League accused of leading Blake Ferguson astray then abandoning him after trouble

Blake Ferguson leaves  the Sydney court after his sentencing. Photo / AAP
Blake Ferguson leaves the Sydney court after his sentencing. Photo / AAP

Blake Ferguson's lawyer has lashed out at the NRL for launching the young star into an alcohol-soaked celebrity bubble and abandoning him when he faltered.

Ferguson walked free from Sutherland Local Court yesterday, two months after being found guilty of touching a woman's crotch in a dimly lit Sydney pub.

Magistrate Jacqueline Trad handed him a two-year good behaviour bond but Ferguson will appeal against the sentence.

"We don't agree with the magistrate's findings or decisions, so we're taking this matter up to a superior court," his lawyer Adam Houda said outside court.

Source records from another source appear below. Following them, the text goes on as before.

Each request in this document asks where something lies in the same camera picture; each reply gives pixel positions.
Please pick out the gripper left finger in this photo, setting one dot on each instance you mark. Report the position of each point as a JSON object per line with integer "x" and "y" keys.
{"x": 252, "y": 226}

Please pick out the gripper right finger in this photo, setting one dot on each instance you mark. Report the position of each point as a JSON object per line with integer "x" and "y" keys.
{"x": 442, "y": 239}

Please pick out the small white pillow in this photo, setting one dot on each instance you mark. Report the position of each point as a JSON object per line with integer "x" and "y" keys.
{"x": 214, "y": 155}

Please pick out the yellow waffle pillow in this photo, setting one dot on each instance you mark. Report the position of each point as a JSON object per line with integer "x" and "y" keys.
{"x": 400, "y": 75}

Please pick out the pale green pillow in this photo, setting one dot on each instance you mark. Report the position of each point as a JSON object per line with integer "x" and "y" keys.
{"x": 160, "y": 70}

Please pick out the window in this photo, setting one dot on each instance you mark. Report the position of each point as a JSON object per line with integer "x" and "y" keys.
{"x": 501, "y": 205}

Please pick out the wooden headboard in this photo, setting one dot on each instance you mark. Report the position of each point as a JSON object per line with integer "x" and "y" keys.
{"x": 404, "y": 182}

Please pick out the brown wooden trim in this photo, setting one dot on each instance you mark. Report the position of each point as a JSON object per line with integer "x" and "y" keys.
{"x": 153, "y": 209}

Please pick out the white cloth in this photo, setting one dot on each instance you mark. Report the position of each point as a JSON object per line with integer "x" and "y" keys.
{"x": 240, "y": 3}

Ferguson did not know the woman he indecently assaulted during a night out at Cronulla's 2230 Bar last June. He'd been celebrating his NSW Origin selection with teammate Josh Dugan and the court heard evidence he was drunk.

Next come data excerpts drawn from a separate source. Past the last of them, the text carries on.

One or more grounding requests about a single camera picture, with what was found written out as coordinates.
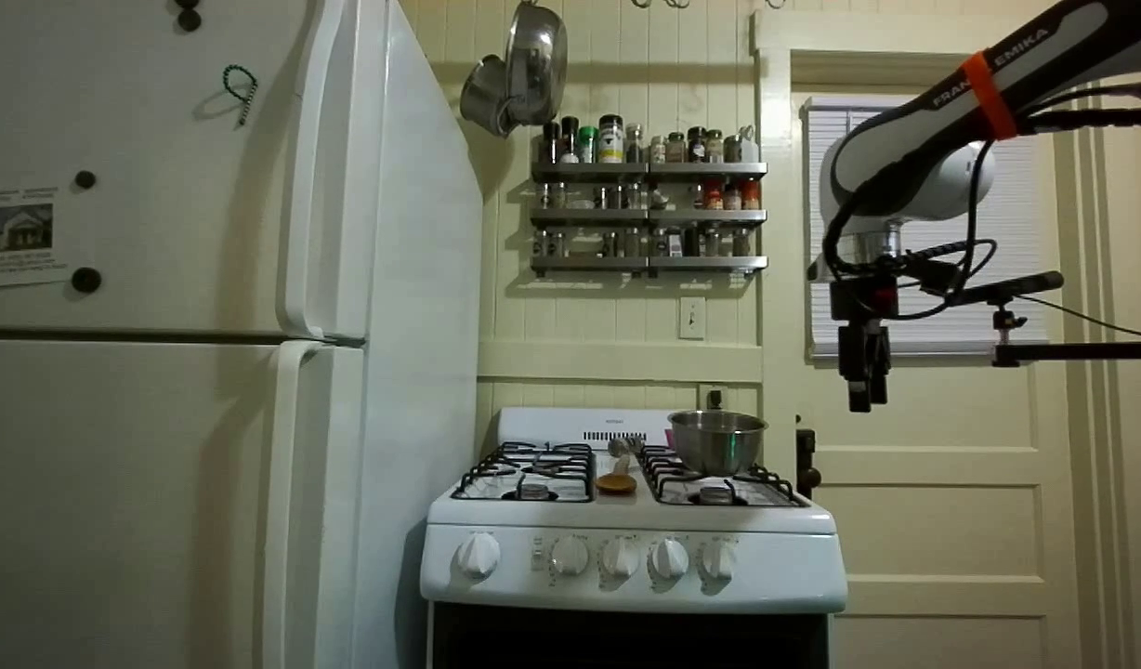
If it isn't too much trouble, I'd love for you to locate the metal spice rack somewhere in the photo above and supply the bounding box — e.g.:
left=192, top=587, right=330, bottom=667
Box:
left=530, top=161, right=769, bottom=279

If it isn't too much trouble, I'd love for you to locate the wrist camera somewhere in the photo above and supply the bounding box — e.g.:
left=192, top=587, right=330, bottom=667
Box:
left=829, top=276, right=902, bottom=322

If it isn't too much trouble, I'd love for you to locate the black burner grate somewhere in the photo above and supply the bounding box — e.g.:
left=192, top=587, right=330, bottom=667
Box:
left=636, top=444, right=805, bottom=508
left=451, top=441, right=597, bottom=505

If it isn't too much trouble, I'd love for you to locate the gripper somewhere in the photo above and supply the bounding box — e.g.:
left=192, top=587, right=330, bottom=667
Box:
left=837, top=320, right=893, bottom=413

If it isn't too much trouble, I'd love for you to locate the white window blind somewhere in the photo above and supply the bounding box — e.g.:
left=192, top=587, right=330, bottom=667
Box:
left=801, top=96, right=1047, bottom=361

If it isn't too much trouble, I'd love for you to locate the white refrigerator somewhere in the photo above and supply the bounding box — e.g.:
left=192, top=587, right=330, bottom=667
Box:
left=0, top=0, right=484, bottom=669

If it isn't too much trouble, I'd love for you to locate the white panel door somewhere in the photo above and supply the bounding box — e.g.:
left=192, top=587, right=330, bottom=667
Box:
left=792, top=51, right=1087, bottom=669

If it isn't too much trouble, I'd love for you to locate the dark door knob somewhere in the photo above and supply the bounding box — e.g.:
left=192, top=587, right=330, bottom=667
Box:
left=795, top=426, right=823, bottom=500

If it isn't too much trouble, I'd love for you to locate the camera on mount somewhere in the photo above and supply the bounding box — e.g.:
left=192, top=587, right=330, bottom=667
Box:
left=942, top=269, right=1141, bottom=369

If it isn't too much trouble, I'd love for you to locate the green bead chain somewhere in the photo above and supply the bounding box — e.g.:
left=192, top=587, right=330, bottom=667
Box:
left=222, top=63, right=259, bottom=127

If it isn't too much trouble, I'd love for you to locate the paper note with house photo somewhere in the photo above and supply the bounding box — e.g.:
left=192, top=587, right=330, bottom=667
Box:
left=0, top=184, right=73, bottom=290

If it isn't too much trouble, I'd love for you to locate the stove knob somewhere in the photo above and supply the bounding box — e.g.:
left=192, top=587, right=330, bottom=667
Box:
left=649, top=538, right=690, bottom=583
left=455, top=532, right=502, bottom=581
left=700, top=540, right=739, bottom=583
left=599, top=537, right=640, bottom=581
left=549, top=536, right=591, bottom=580

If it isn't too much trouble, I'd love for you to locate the row of spice jars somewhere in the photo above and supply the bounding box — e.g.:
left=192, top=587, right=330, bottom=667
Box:
left=541, top=113, right=763, bottom=166
left=533, top=226, right=754, bottom=259
left=536, top=178, right=763, bottom=212

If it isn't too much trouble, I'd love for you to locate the white gas stove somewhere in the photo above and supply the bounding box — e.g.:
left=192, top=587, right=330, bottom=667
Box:
left=419, top=406, right=849, bottom=669

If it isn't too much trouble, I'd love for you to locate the small hanging steel pot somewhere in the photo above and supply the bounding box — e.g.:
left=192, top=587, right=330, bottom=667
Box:
left=459, top=54, right=519, bottom=139

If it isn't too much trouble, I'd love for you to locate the large hanging steel bowl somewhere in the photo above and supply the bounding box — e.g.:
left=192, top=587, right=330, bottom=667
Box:
left=504, top=0, right=570, bottom=127

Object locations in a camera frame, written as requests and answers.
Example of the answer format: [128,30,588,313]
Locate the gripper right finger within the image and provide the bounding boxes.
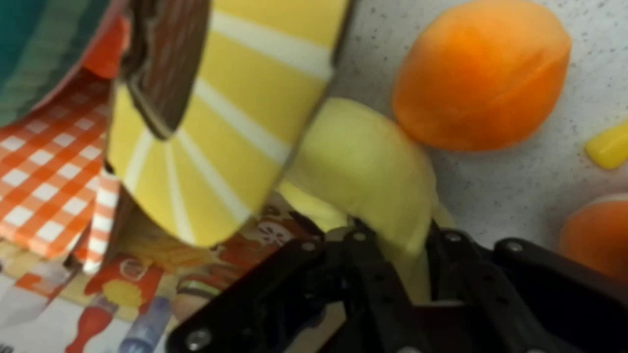
[426,222,628,353]

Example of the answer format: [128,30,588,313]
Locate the printed cardboard box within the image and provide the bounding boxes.
[0,0,355,353]

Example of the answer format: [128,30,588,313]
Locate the yellow banana plush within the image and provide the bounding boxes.
[276,97,456,305]

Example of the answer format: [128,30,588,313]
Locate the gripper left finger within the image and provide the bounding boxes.
[166,220,423,353]

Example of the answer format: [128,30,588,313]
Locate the round orange plush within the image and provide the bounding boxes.
[558,194,628,284]

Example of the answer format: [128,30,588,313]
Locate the watermelon plush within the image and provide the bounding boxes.
[0,0,129,126]

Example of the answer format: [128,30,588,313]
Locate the small yellow plush piece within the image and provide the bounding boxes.
[584,121,628,171]

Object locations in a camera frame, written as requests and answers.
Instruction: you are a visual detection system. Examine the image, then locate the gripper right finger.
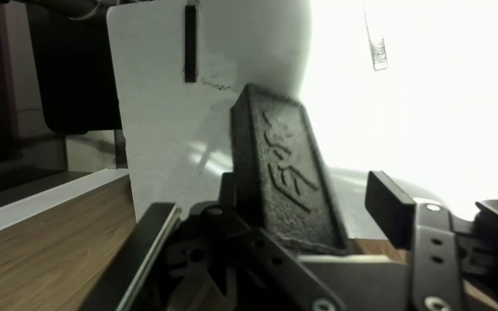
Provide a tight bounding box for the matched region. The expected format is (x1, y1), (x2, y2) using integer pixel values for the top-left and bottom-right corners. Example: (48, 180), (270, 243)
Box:
(364, 170), (498, 311)

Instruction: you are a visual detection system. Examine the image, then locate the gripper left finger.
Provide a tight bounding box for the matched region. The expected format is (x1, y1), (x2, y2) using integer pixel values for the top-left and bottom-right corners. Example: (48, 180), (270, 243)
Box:
(163, 172), (347, 311)

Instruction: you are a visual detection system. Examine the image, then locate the black textured eraser block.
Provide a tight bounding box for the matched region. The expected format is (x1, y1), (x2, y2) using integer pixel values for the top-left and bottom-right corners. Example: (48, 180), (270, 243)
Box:
(230, 84), (350, 256)

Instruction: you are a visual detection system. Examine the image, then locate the white board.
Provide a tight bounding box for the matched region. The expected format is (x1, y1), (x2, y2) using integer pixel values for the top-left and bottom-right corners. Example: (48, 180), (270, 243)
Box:
(106, 0), (498, 241)

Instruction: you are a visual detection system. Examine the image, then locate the clear plastic clip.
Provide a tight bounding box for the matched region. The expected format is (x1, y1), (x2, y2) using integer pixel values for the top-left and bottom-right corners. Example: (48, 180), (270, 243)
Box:
(363, 8), (389, 72)

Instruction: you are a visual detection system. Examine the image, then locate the black bar magnet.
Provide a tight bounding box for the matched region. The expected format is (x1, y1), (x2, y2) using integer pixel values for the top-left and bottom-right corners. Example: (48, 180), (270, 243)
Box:
(183, 4), (198, 84)

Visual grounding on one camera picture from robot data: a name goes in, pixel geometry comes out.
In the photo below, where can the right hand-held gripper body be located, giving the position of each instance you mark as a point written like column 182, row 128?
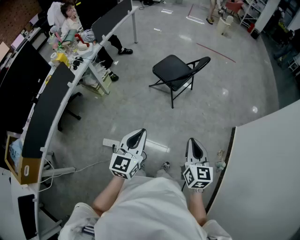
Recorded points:
column 201, row 174

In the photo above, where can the person's grey trousers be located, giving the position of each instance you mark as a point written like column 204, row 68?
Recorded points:
column 164, row 174

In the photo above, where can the person's white t-shirt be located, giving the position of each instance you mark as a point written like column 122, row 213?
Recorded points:
column 150, row 211

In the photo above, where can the yellow box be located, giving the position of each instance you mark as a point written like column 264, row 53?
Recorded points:
column 63, row 58

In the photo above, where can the brown cardboard box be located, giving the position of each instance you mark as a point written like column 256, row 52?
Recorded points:
column 30, row 171

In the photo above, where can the person's left forearm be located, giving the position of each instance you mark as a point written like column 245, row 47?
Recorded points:
column 107, row 197

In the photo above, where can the black folding chair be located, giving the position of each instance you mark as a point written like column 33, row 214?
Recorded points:
column 171, row 68

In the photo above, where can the black waste bin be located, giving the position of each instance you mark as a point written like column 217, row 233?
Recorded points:
column 256, row 34

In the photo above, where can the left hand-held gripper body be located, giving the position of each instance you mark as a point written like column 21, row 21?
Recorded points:
column 122, row 165

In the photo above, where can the person's right forearm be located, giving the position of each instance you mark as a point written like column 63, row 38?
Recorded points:
column 198, row 208

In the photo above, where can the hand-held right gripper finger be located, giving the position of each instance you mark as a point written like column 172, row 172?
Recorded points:
column 188, row 154
column 205, row 155

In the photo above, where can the person's grey sneaker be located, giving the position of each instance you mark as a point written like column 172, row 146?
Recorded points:
column 142, row 166
column 166, row 165

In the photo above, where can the white under-desk storage rack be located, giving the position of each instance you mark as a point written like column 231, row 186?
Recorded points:
column 98, row 79

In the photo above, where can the person's right grey sneaker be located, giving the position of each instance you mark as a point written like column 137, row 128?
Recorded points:
column 166, row 165

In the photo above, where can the red plastic object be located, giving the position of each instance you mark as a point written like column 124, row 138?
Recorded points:
column 83, row 41

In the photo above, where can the red fire extinguisher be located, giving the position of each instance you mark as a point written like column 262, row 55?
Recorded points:
column 251, row 27

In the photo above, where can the white metal shelf rack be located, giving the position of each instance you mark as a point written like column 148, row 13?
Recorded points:
column 252, row 9

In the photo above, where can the white curved desk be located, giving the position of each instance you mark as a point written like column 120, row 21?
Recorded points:
column 92, row 50

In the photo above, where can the beige trash bin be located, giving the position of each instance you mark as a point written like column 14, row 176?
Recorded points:
column 223, row 24

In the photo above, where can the black computer monitor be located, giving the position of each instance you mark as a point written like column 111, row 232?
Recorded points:
column 96, row 11
column 21, row 89

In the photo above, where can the pale green door stopper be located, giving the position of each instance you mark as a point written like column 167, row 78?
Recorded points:
column 220, row 166

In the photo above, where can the black desk divider panel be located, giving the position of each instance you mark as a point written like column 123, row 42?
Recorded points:
column 110, row 21
column 47, row 110
column 27, row 215

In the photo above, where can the white power strip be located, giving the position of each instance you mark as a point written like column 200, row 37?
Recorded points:
column 110, row 142

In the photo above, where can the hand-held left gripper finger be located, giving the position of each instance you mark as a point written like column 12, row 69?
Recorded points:
column 124, row 140
column 143, row 144

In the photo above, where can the green notebook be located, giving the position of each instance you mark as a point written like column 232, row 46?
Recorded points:
column 69, row 36

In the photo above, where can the person's left grey sneaker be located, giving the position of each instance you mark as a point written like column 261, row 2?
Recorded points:
column 142, row 166

CCTV footage showed the 23-year-old posing for photographs and hugging a young woman.

He then turned and moved toward his victim, who could be seen slapping and shoving him before walking away.

Mr Houda said the NRL let the former Canberra player down.

"They're quite happy to throw 18-year-old kids into a culture that's embedded in alcohol, they're quite happy to throw them into the spotlight of celebrity life where every part of their movement is scrutinised but when they can't handle that pressure they want to crush them," he said.

He argued that no conviction should be recorded because with Ferguson's career already in tatters and his reputation savaged, he'd been punished enough.

"To lose your only source of livelihood - in the hundreds of thousands - and to be humiliated is punishment enough."

Ferguson is without an NRL contract after being sacked by Canberra late last season.

But Ms Trad said it was naive for anyone in the public eye to expect to escape scrutiny after committing an unprovoked assault.

"There's no excuse, there is no circumstance where it could be appropriate to cross that line, whether or not it's caused by intoxication or whether or not it's caused by past difficulties," she said.

Ferguson's cousin, boxer Anthony Mundine, stood at his side as he walked through the media scrum outside court.

Ferguson would not comment on reports he has been seen drinking in the months since the assault.

Mundine's father Tony, a former boxing champion, was blunt when asked how he would respond if the rumours proved true.

"If he gets back on the booze I'll knock him out," he said outside court.

He was optimistic about his chances of returning to rugby league.

"Blake is very lucky he got two years of bond," he said. "Now he can go on and try to get a club to play for."